══ Collected material ══

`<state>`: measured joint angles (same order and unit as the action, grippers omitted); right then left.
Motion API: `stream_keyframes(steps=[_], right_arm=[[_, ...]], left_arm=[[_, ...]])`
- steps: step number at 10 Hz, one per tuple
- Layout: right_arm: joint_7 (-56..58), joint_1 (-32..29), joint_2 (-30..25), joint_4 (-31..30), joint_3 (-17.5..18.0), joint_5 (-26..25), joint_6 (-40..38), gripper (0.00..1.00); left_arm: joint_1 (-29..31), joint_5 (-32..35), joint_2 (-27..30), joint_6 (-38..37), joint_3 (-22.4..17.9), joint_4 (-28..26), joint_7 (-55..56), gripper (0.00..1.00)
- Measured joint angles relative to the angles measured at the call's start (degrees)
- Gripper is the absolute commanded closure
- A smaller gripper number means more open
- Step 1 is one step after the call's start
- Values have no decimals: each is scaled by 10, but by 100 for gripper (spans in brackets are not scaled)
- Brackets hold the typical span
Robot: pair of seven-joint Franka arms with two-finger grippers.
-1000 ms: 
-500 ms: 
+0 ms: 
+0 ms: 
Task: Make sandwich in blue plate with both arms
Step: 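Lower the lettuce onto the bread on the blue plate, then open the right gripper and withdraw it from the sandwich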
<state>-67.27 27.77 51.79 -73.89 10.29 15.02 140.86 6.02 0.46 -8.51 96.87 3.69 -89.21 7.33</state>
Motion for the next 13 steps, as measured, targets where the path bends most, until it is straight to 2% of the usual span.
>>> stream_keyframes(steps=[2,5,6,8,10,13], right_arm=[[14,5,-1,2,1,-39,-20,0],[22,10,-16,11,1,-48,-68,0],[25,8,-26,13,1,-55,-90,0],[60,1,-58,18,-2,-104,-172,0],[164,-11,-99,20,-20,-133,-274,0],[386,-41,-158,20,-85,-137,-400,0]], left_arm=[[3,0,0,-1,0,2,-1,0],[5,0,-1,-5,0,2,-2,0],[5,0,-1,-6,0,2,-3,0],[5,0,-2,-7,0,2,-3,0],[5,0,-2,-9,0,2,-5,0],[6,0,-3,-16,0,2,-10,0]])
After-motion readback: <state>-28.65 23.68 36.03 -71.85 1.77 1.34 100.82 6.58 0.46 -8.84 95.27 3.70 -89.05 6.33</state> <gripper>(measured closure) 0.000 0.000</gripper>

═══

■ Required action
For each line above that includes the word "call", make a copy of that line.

■ Answer box
- Measured joint angles relative to the angles measured at the call's start (degrees)
- Step 1 is one step after the call's start

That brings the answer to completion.